De este modo lo apolíneo nos arranca de la universalidad dionisíaca y nos hace extasiarnos con los individuos; a ellos encadena nuestro movimiento de compasión, mediante ellos calma el sentimiento de belleza, que anhela formas grandes y sublimes; hace desfilar ante nosotros imágenes de vida y nos incita a captar con el pensamiento el núcleo vital en ellas contenido. Con la energía enorme de la imagen, del concepto, de la doctrina ética, de la excitación simpática, lo apolíneo arrastra al hombre fuera de su autoaniquilación orgiástica y, pasando engañosamente por alto la universalidad del suceso dionisíaco, le lleva a la ilusión de que él ve una sola imagen del mundo, por ejemplo Tristán e Isolda, y que,
mediante la música
, tan sólo la
verá
mejor y más íntimamente. ¿Qué no logrará la magia terapéutica de Apolo, si incluso en nosotros puede suscitar el engaño de que realmente lo dionisíaco, puesto al servicio de lo apolíneo, es capaz de intensificar los efectos de éste, más aún, de que la música es incluso en su esencia el arte de representar un contenido apolíneo?

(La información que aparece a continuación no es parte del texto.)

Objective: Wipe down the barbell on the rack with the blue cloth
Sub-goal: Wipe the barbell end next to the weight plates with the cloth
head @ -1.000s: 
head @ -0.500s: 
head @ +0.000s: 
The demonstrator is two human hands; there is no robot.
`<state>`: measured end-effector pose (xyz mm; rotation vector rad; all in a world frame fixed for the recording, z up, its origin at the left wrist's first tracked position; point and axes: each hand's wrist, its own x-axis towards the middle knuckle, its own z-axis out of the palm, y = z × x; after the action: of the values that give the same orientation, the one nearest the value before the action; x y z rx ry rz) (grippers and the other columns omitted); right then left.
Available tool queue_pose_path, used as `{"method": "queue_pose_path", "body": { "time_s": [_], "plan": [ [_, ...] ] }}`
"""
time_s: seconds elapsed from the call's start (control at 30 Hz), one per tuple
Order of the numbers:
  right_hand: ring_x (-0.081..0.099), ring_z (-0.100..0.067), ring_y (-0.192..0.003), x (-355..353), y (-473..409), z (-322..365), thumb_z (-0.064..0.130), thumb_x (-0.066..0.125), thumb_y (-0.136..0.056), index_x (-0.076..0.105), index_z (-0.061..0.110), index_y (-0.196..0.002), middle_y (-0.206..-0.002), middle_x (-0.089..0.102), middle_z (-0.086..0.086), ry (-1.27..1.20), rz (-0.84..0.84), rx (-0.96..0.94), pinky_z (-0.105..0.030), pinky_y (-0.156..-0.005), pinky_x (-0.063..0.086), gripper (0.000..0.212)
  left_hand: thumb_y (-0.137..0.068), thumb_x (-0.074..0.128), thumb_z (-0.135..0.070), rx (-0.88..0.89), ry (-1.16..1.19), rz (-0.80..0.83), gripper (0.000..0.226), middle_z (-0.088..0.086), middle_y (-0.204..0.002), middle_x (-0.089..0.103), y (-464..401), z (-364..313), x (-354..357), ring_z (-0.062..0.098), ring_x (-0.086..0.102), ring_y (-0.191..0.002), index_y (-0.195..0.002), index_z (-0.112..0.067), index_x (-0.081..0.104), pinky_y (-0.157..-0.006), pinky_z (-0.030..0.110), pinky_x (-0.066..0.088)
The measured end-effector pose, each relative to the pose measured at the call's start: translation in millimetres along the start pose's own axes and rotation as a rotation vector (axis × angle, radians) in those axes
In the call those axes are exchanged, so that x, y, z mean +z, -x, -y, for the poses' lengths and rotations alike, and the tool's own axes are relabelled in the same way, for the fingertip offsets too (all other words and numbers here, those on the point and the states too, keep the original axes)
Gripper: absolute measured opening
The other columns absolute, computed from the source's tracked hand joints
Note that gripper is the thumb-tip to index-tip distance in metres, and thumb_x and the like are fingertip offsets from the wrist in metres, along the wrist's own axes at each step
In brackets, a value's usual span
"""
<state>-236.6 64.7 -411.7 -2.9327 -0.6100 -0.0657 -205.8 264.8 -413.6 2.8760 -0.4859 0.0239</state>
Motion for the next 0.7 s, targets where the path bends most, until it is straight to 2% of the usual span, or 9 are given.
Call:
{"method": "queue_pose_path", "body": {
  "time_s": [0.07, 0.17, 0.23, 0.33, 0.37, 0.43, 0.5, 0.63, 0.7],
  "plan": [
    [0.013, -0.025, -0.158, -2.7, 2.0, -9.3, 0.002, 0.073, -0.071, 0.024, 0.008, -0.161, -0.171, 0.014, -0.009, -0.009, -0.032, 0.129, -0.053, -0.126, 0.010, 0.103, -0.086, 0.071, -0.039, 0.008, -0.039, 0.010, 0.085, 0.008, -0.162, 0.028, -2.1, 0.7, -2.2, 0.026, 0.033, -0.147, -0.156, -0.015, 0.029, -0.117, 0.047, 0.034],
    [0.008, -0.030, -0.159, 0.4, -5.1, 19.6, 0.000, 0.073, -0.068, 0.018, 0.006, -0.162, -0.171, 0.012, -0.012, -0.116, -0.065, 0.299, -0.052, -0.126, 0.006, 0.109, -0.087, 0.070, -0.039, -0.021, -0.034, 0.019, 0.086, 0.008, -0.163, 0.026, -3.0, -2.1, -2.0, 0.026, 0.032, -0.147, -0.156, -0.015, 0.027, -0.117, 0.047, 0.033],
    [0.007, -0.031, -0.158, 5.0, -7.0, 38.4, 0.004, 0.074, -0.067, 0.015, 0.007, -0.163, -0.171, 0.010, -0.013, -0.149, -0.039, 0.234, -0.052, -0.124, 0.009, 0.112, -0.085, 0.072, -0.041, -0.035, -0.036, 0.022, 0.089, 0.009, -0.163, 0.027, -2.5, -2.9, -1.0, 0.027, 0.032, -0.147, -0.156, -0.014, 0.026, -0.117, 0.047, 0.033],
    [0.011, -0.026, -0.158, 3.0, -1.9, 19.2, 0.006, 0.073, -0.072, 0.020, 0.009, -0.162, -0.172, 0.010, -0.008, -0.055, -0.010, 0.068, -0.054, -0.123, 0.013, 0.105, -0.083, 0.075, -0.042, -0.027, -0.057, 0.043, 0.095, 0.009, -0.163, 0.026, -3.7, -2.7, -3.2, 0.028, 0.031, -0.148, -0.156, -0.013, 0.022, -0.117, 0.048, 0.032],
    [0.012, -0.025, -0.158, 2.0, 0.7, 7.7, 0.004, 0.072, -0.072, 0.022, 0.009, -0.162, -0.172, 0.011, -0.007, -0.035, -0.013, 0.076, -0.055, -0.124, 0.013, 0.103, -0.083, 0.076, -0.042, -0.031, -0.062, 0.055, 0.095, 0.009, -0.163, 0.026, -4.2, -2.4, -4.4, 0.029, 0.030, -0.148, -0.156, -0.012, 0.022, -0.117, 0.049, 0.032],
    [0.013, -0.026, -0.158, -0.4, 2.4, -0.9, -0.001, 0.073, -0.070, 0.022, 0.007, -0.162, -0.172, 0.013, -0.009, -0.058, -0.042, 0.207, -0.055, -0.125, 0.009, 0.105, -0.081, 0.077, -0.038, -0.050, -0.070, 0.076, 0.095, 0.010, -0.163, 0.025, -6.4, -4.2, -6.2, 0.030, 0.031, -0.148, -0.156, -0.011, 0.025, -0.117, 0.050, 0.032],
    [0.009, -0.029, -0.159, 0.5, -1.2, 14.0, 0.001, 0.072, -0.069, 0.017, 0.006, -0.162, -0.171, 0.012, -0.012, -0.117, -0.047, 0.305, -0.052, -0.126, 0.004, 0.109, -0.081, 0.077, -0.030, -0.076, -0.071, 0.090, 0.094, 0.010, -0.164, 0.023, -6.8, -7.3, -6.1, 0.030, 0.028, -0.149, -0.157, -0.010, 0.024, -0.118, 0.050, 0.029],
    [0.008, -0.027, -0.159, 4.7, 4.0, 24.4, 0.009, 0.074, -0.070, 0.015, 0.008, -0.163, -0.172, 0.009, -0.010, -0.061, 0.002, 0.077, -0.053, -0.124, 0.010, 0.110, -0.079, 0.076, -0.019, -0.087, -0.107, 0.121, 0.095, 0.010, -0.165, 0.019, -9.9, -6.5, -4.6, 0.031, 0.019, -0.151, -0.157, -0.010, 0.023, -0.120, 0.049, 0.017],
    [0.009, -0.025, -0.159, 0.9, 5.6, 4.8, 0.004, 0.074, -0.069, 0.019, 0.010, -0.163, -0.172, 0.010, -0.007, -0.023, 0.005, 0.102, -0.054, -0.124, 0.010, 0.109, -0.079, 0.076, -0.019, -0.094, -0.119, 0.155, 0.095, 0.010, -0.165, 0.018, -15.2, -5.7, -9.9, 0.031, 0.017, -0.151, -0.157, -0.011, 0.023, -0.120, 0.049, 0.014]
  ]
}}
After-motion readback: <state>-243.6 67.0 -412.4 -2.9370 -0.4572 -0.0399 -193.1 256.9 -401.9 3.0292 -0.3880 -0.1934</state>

Con esa armonía preestablecida que impera entre el drama perfecto y su música el drama alcanza un grado supremo de visualidad, inaccesible, por lo demás, al drama hablado. De igual modo que todas las figuras vivientes de la escena se simplifican ante nosotros en las líneas melódicas que se mueven independientemente, hasta alcanzar la claridad de la línea ondulada, así la combinación de esas líneas resuena para nosotros en el cambio armónico, que simpatiza de la manera más delicada con el suceso que se mueve: gracias a ese cambio las relaciones de las cosas se nos vuelven inmediatamente perceptibles, perceptibles de una manera sensible, no abstracta en absoluto, de igual forma que también gracias a ese cambio nos damos cuenta de que sólo en esas relaciones se revela con pureza la esencia de un carácter y de una línea melódica. Y mientras la música nos constriñe de ese modo a ver más, y de un modo más íntimo que de ordinario, y a desplegar ante nosotros como una delicada tela de araña el suceso de la escena, para nuestro ojo espiritualizado, que penetra con su mirada en lo íntimo, el mundo de la escena se ha ampliado de un modo infinito y asimismo se encuentra iluminado desde dentro. ¿Qué cosa análoga podría ofrecer el poeta de las palabras, que se esfuerza por alcanzar aquella ampliación interior del mundo visible de la escena y su iluminación interna con un mecanismo mucho más imperfecto, por un camino indirecto, a partir de la palabra y del concepto? Y si es cierto que también la tragedia musical agrega la palabra, ella puede mostrar juntos a la vez el substrato y el lugar de nacimiento de la palabra y esclarecernos desde dentro el devenir de ésta.